A senior police officer in north Kerala said that the police seldom get to nab the actual culprits in most cases as the political parties themselves produce the accused and witnesses. Most cases, therefore, fail judicial scrutiny. It is common to see mass acquittals in such cases. Just on Tuesday, the Kerala High Court acquitted 26 CPI(M) activists who were sentenced to life imprisonment by trial courts in two political murder cases. The prosecution had apparently failed to prove their direct involvement in the crimes. Then, in the sensational Jayakrishnan Master murder case, the Supreme Court acquitted four of the five accused who had been sentenced to death by a lower court, and commuted the death sentence of the fifth accused to life term. Jayakrishnan was lynched to death inside a classroom as his students watched in December 1999.
The police officer, who did not want to be identified, said there were several cases where the police has blindly believed the “accused” and “witnesses” produced by parties responsible for the crime. He said that police officers, who defy the political parties, are intimidated and even attacked by musclemen. The state director general of prosecution, T Asif Ali, said the police had decided not to charge the CPI(M)’s Kannur district secretary P Jayarajan with conspiracy in the 2012 Shukoor murder case as his arrest that year had led to widespread violence across the district.

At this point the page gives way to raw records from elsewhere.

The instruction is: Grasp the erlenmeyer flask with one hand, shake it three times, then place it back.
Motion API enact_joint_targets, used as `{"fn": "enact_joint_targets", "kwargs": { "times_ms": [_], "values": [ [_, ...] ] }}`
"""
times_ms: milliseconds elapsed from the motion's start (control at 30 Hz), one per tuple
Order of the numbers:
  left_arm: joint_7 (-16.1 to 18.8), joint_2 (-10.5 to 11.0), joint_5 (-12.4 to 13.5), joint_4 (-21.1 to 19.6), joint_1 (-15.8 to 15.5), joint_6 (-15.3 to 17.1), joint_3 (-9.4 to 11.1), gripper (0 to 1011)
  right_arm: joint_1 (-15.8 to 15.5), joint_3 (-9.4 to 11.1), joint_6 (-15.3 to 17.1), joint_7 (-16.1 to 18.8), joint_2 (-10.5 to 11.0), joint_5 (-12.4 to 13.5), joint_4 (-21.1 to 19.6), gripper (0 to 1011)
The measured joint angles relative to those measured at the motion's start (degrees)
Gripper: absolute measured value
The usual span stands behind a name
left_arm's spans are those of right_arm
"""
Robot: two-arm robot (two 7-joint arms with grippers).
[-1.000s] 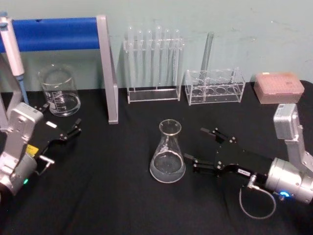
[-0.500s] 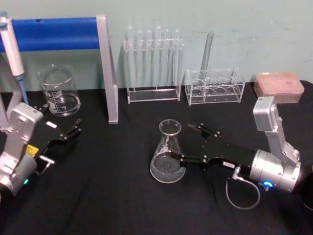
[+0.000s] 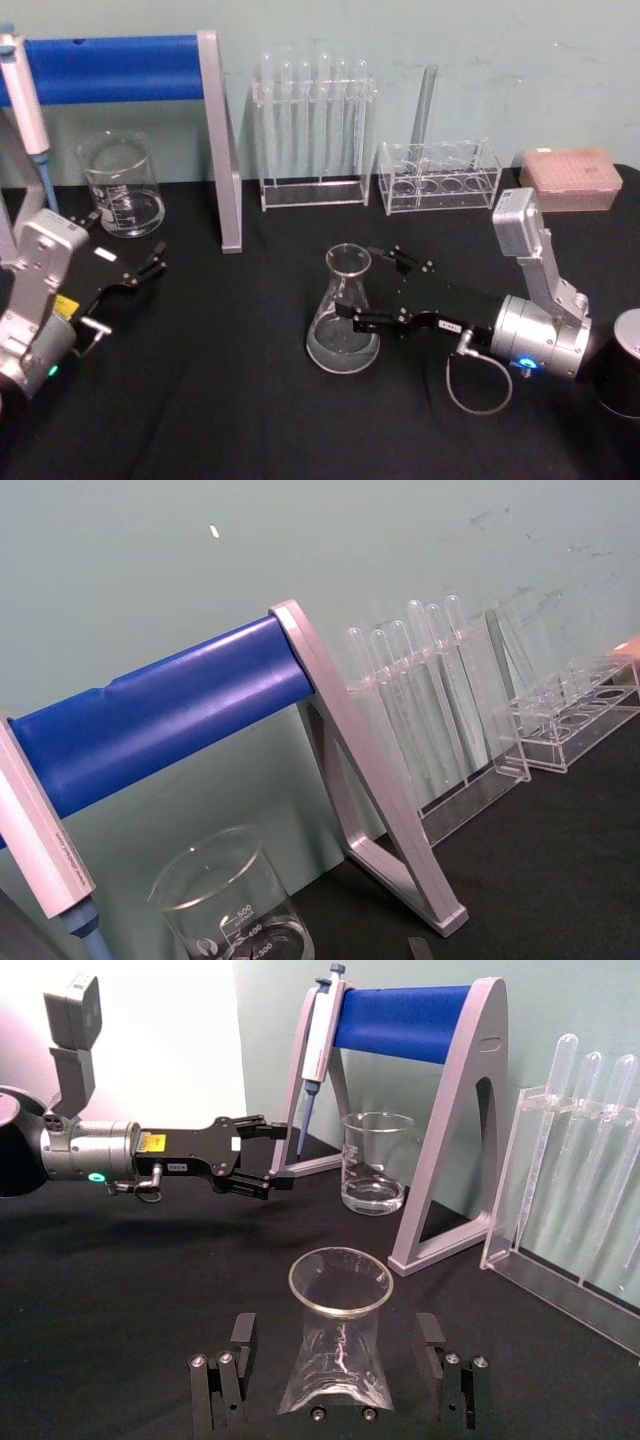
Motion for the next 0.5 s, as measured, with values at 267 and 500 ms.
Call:
{"fn": "enact_joint_targets", "kwargs": {
  "times_ms": [267,500],
  "values": [
    [0.0,0.0,0.0,0.0,0.0,0.0,0.0,1001,1.28,-0.54,-0.28,-0.02,-0.92,-0.61,1.73,1000],
    [0.0,0.0,0.0,0.0,0.0,0.0,0.0,1001,2.09,-0.84,-0.41,0.23,-1.51,-0.79,2.95,1000]
  ]
}}
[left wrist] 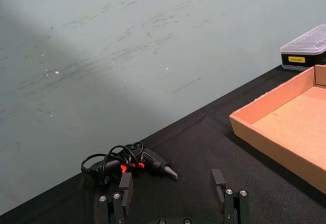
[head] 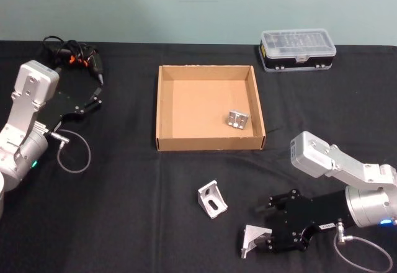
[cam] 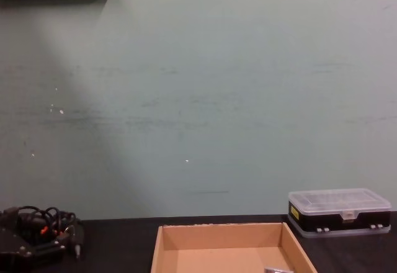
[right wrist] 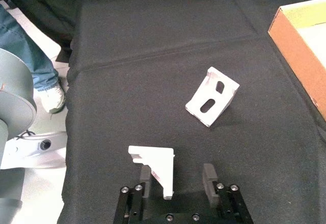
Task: Use one hand to pick up the angle iron from the table and place it into the box.
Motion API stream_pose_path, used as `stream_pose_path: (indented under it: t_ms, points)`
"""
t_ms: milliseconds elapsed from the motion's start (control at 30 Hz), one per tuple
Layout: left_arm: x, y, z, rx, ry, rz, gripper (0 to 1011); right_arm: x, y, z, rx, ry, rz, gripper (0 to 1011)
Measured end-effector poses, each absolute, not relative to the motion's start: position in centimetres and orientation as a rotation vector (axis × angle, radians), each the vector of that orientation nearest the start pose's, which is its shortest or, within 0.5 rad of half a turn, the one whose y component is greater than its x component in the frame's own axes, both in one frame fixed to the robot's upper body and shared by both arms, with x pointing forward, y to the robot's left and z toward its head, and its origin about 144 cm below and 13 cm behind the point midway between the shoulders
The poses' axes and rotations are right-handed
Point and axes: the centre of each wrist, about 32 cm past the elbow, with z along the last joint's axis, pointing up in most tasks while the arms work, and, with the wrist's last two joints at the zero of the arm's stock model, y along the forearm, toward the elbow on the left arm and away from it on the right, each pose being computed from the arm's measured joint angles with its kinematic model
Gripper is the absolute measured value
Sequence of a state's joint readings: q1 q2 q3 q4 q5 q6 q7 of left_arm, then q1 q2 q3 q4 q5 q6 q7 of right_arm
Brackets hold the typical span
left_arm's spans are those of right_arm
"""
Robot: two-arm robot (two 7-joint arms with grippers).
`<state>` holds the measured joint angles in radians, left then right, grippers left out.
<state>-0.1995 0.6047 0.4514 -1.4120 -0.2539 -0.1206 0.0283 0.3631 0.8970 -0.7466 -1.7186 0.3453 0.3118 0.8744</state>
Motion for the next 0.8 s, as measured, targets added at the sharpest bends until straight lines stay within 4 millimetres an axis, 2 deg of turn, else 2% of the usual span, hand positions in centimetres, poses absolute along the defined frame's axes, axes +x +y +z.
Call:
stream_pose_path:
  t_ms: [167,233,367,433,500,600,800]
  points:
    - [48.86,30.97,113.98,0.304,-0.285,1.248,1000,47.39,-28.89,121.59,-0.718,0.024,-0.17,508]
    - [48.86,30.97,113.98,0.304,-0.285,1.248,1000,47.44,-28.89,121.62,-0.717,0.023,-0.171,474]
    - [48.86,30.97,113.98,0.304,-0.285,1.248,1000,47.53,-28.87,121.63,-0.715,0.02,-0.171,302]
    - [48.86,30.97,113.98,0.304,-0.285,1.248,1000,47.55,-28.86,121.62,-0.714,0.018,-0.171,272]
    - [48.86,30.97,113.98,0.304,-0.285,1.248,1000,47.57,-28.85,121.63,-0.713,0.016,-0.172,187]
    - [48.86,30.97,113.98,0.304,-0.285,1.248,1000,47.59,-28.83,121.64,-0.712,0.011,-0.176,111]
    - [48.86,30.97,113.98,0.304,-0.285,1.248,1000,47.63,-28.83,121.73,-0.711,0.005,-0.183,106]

But Jayarajan recently saw two setbacks in court. On February 8, the High Court ordered a CBI probe into the Shukoor murder saying that the court can’t allow “self-declared kings to control the law and order system.” And on February 11, the high court rejected his petition for anticipatory bail in the Kathiroor murder case. Jayarajan surrendered before court a day later and was remanded in judicial custody. The BJP believes that the murder of PV Sujith was a reaction to his arrest.
Serious accusations
Apart from Jayarajan, several other senior CPI(M) leaders are believed to have a hand in several politically motivated murders that the state police has failed to investigate. This includes the 2012 murder of TP Chandrashekharan, a Marxist rebel, who questioned the ideological deviations in the party. The police stopped its investigation in the case after filing a chargesheet against those directly involved in the crime. Three CPI(M) leaders are among eight people sentenced to life imprisonment in connection with the murder. Chandrashekharan’s wife believes that the murder – the victim was hacked to death – was conceived at the highest level in the party, and is continuing a lonely battle for a CBI probe to bring them to book. If she succeeds, this will be the fourth murder case where the CBI would have been brought in to investigate the conspiracy angle.

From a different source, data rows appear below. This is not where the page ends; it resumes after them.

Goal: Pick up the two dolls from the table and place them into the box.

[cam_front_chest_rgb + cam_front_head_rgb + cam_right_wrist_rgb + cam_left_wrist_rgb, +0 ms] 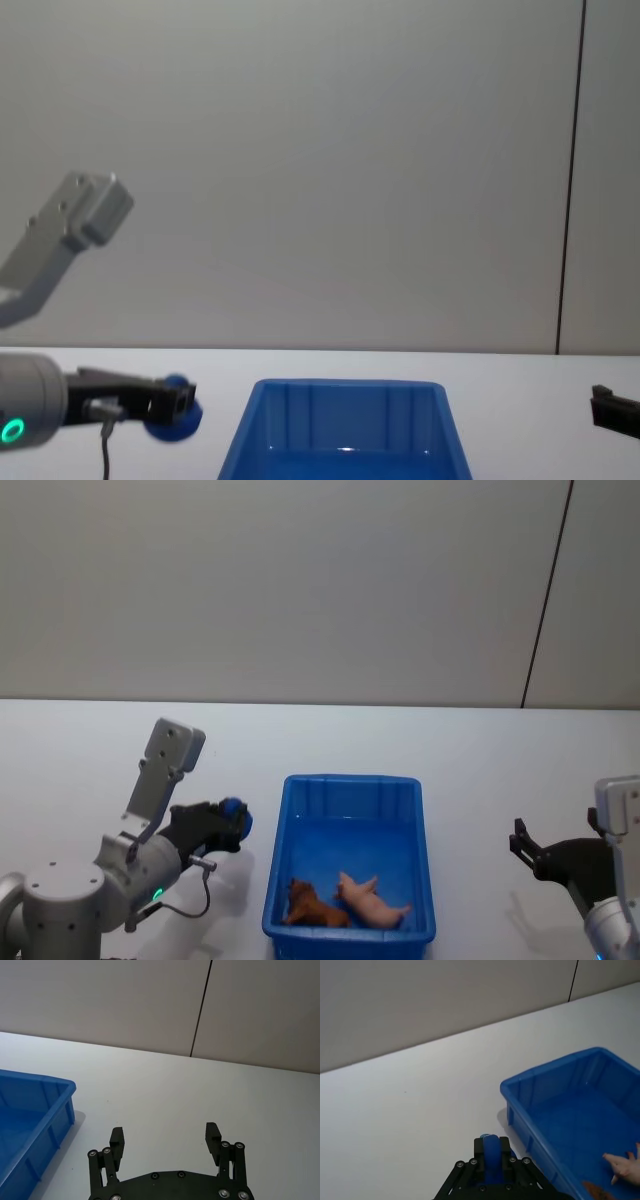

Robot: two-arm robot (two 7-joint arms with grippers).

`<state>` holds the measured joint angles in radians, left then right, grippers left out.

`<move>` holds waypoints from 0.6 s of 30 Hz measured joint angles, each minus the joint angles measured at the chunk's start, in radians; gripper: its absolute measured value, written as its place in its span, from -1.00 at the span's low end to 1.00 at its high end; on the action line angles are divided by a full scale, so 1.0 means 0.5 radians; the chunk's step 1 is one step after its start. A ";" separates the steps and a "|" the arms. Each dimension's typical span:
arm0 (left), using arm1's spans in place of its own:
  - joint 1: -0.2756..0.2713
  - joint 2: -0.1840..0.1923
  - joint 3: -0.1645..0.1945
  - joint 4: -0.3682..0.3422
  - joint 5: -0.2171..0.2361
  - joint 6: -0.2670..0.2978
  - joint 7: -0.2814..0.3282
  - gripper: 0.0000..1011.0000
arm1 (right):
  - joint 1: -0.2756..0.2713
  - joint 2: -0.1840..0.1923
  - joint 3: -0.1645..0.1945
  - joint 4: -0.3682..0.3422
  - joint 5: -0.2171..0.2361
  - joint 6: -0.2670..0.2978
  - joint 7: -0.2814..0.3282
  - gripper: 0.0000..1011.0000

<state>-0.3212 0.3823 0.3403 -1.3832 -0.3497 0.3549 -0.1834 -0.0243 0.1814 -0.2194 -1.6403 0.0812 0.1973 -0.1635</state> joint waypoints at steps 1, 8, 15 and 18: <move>0.000 0.001 -0.001 -0.011 0.001 -0.004 -0.003 -0.67 | 0.000 0.000 0.000 0.000 0.000 0.000 0.000 0.98; -0.018 0.011 -0.011 -0.099 0.030 -0.067 -0.096 -0.74 | 0.000 0.000 0.000 0.000 0.000 0.000 0.000 0.98; -0.046 0.011 -0.012 -0.137 0.044 -0.124 -0.238 -0.82 | 0.000 0.000 0.000 0.000 0.000 0.000 0.000 0.98; -0.062 0.008 -0.010 -0.143 0.044 -0.159 -0.332 -0.85 | 0.000 0.000 0.000 0.000 0.000 0.000 0.000 0.98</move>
<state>-0.3523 0.3861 0.3354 -1.4546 -0.3276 0.2753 -0.3495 -0.0243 0.1814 -0.2194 -1.6403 0.0812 0.1973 -0.1635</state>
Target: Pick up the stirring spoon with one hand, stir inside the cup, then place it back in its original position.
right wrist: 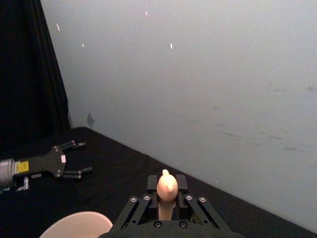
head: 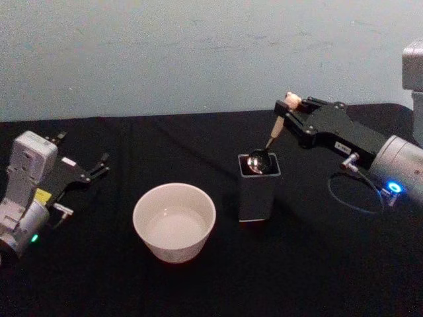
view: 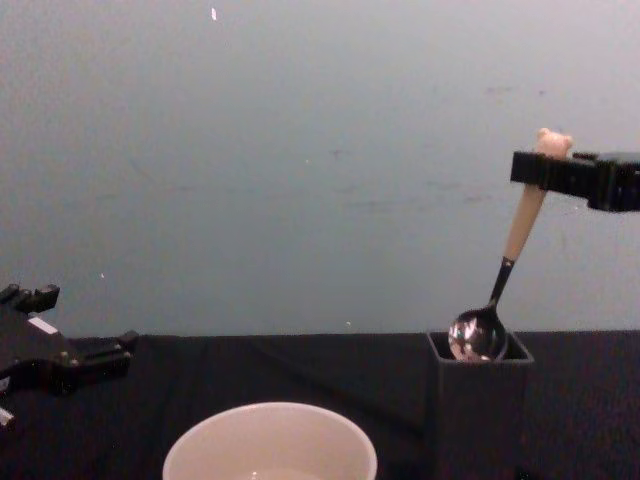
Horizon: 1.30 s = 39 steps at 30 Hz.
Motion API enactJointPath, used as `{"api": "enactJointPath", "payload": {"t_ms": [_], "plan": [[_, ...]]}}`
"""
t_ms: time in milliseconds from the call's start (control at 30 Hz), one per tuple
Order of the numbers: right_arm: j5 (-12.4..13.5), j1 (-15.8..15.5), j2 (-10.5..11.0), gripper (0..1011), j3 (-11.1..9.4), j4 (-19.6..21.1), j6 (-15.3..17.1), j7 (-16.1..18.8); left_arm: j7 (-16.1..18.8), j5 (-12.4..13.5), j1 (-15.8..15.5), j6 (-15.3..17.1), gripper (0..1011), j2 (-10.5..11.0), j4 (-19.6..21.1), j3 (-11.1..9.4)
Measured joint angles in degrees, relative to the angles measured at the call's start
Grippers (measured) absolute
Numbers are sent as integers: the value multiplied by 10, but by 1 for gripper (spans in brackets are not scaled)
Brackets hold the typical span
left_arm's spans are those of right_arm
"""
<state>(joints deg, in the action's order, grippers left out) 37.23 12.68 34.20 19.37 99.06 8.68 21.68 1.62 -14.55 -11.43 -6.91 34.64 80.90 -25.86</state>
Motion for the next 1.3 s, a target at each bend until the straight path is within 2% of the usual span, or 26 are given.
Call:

Kerala’s Home Minister Ramesh Chennithala believes that attempts to identify and track those who order killings, and not just the killers themselves, will help bring an end to the political violence in Kannur.
Whatever the case, the Congress is gearing up to make political violence a major poll issue in the forthcoming Assembly elections due in April or May. Jayarajan’s recent arrest , and Sujith's murder has given a breather to the ruling United Democratic Front, which is grappling with corruption cases against seven-odd ministers. The party believes that the government can use the murder and arrest to put the CPI(M) and the BJP on the defensive in the run up to the polls.